After bashing Emma’s head with a metal pipe and shooting her fiancé, Tamara throws the magic bean to make her escape. While Neal is getting pulled into the portal, Emma professes her love and Neal reciprocates before getting teleported away. So we’re going to get a rehash of the Snow White/Prince Charming plotline from the beginning of this season, but this time with Emma and Neal. It’s not the most intriguing development in this episode, but “Second Star To The Right” sets up a lot for next season, from Baelfire’s adventures in Neverland to the Home Office that has drafted Greg and Tamara in the ongoing fight against magic. Magic has been causing trouble on Earth for years, and Greg and Tamara are part of a task force that is trying to eliminate all magic. In order to make that happen, they’re going to wipe Storybrooke off the map, and they have Regina’s failsafe to help them do just that. The stakes in this episode build much more organically than last week, and that’s because the characters are so actively trying to avoid magic. It’s not a coincidence that this show improves when it finds drama in the personal relationships rather than creating drama through fantastic means.

Stray observations:

  • Regina invades Walt Disney World in a commercial for the New Fantasyland resort.

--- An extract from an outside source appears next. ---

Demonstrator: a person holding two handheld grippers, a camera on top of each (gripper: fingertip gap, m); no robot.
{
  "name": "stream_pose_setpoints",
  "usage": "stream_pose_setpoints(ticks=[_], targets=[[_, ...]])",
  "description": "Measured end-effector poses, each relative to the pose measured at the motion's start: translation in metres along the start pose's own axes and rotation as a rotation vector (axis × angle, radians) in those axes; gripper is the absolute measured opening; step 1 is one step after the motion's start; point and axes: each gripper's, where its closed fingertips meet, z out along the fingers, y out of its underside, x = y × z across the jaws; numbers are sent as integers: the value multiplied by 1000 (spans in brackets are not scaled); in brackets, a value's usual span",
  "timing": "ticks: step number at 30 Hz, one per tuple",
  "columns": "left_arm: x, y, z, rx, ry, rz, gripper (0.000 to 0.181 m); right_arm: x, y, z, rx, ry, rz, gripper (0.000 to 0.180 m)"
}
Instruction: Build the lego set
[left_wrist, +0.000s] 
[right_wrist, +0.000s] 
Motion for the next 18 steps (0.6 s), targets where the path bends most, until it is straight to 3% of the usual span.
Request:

I wonder if they’ll ever start having people dress as Once Upon A Time iterations of the fairy tale characters at the Disney parks. I could see it happening.
  • The writers are going to need to do some major damage control with Belle, who has become a stereotypical floozy sidekick who is obsessed with being young. Remember when Belle was the Disney princess who wanted to be independent and read her books and didn’t throw herself into the arms of the most powerful thing around?            
  • Ladies and gentlemen, Once Upon A Time dialogue in a nutshell: Snow: “Why do you have one of Regina’s tears?” Rumpelstiltskin: “Because I do.”